I had at least 30 days of paid vacation available. The end of the pay period was this Friday. I had enough in my savings account to last for a while, and my bills were pretty minimal. Aside of clothing for Jordan, and things around the house, I didn’t need to spend much. Hollis’s job took care of the major requirements, and I chipped in on our cell phone bill, which was on a family plan.
I would approach my boss, and inform her that I would need to go on immediate vacation next week. I’d explain there was a family emergency taking place, and that I needed time to take care of that. I didn’t believe the conflict would allow me to impose the Family Medical Leave Act, so I wouldn’t press for this.
I would go visit Rose. I didn’t want to speak to my family about this, because I had none. My parents split when I was young, and I have no real fond memories or interaction with my father; he completely ignored me when he married his wife and they had children. If anything, I was an afterthought. My mother passed away from breast cancer just two years ago. As an only child, I was truly alone in this world aside of Hollis and Jordan.

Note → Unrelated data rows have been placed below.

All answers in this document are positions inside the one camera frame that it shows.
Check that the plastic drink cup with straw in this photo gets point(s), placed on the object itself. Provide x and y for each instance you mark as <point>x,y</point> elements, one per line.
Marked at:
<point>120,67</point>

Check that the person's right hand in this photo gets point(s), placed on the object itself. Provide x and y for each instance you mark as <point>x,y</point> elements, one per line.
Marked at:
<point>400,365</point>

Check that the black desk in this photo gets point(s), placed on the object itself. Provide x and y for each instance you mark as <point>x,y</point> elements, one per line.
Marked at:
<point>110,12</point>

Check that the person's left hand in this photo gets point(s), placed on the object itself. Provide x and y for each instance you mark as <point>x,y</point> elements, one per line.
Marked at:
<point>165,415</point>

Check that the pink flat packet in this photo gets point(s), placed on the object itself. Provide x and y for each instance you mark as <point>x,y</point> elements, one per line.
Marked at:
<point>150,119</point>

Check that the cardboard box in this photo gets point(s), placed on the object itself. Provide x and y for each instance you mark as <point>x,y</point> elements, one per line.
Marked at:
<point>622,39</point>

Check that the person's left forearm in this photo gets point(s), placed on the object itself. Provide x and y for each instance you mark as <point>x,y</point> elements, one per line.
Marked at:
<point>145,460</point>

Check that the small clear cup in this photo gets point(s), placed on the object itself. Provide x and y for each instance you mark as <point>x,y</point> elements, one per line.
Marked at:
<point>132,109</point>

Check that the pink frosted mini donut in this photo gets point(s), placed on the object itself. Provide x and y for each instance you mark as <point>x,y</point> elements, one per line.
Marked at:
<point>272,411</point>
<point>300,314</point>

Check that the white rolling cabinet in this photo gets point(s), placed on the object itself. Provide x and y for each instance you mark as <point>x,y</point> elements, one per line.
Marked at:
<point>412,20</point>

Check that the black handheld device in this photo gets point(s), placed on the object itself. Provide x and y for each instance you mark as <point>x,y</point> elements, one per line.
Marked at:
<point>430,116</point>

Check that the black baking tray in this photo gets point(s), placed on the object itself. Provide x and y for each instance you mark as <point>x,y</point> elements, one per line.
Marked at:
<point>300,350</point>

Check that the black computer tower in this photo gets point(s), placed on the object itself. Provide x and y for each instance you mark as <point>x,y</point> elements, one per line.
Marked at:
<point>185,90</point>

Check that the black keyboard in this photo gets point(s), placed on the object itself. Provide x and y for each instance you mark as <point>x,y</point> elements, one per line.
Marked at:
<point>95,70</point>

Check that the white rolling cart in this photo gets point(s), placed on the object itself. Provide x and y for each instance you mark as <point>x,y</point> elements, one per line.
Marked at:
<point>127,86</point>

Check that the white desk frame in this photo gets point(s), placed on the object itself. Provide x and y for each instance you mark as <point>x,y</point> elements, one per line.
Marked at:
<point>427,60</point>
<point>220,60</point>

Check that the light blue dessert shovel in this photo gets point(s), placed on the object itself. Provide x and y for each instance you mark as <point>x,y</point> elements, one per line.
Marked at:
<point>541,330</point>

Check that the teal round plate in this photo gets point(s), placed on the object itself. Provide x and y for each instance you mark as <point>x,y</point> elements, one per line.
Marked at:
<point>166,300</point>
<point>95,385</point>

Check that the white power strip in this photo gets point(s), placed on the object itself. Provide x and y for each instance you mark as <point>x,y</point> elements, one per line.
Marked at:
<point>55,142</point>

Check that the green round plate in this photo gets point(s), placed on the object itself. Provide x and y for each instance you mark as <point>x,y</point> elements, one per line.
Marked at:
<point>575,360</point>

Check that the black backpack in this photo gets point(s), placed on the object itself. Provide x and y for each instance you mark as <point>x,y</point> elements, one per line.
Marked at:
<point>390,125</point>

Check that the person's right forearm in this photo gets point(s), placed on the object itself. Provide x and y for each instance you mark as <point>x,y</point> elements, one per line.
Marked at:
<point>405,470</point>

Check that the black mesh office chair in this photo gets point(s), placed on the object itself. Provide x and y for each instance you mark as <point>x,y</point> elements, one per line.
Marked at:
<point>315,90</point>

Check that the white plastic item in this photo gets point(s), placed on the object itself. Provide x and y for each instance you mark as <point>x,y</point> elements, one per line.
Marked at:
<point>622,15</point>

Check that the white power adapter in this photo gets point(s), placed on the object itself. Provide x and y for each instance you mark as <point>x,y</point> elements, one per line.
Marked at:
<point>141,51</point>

This panicked part of me feared taking this step. I dreaded leaving in this manner, even for a small while, would only perpetuate a cycle of abandonment. I didn’t want to leave Jordan in California, even if it was only for 30 days. But I couldn’t afford to take him with me. I didn’t want to keep him apart from his father, and the friends he’d made either.
My heart broke again when I remembered how teary-eyed and angry he was when he witnessed Hollis hit me. How he ran screaming into the house to make sure I was okay, and how reluctant he was to let me go with Kelli, despite the fact I told him “Mommy was coming back.”
***
Getting through the day was surprisingly more effortless than I’d imagined. Jordan had already been taken to daycare, thanks to Kristophe, who had gotten some of his things the night before. Hollis wasn’t home; thank God, because I wasn’t ready to see him until I’d packed and walked out.